> _Work instructions_:
Beginning with the line that includes "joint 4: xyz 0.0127" and ending with the last line of the listing below, write out each line exactly, with no other output.

> _The data_:
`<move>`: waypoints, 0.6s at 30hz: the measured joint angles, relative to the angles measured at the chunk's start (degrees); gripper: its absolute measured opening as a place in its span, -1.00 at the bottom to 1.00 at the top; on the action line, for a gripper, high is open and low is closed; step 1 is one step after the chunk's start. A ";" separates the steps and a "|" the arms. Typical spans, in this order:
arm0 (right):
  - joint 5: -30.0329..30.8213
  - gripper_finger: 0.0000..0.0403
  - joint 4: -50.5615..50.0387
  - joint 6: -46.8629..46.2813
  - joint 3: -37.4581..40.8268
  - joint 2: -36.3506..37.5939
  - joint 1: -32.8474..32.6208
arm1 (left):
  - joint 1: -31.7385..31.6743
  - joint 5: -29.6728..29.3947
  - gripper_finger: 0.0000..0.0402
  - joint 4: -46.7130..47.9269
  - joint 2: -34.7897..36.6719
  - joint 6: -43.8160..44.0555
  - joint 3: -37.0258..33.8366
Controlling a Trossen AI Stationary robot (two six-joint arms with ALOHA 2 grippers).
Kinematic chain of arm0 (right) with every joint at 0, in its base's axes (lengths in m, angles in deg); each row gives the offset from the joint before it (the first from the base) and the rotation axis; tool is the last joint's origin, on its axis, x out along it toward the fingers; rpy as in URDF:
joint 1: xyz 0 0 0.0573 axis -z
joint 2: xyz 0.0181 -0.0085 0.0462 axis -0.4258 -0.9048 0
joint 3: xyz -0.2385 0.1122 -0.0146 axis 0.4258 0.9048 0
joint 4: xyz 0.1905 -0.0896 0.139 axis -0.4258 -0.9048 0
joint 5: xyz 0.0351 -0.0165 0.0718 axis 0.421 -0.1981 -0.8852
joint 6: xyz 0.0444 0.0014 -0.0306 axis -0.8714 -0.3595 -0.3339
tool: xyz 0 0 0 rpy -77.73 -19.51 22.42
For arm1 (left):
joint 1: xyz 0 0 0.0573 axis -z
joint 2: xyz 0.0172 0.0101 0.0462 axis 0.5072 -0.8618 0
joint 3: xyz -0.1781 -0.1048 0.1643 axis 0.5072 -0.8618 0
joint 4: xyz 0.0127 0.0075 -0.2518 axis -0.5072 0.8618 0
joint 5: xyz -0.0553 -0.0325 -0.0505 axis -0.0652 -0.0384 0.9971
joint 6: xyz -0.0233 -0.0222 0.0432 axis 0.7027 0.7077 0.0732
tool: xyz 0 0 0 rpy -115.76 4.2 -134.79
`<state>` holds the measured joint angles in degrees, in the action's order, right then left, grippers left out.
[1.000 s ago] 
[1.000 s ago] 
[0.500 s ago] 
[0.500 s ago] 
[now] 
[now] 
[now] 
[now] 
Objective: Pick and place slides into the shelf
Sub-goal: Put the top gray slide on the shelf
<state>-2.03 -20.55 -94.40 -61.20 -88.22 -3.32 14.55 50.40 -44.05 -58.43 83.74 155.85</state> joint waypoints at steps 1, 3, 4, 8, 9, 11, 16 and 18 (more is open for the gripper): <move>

> _Result of this task_:
joint 4: xyz 0.0127 0.0075 -0.2518 axis -0.5072 0.8618 0
joint 5: xyz -0.0553 -0.0325 -0.0505 axis -0.0652 -0.0384 0.9971
joint 6: xyz -0.0233 -0.0222 0.0432 axis 0.7027 0.7077 0.0732
tool: xyz 0 0 0 rpy -115.76 4.2 -134.79
`<state>` holds the measured joint angles in degrees, in the action's order, right then left, grippers left out.
[1.000 s ago] 
[1.000 s ago] 
[0.500 s ago] 
[0.500 s ago] 
[now] 
[now] 
[now] 
[now] 
Objective: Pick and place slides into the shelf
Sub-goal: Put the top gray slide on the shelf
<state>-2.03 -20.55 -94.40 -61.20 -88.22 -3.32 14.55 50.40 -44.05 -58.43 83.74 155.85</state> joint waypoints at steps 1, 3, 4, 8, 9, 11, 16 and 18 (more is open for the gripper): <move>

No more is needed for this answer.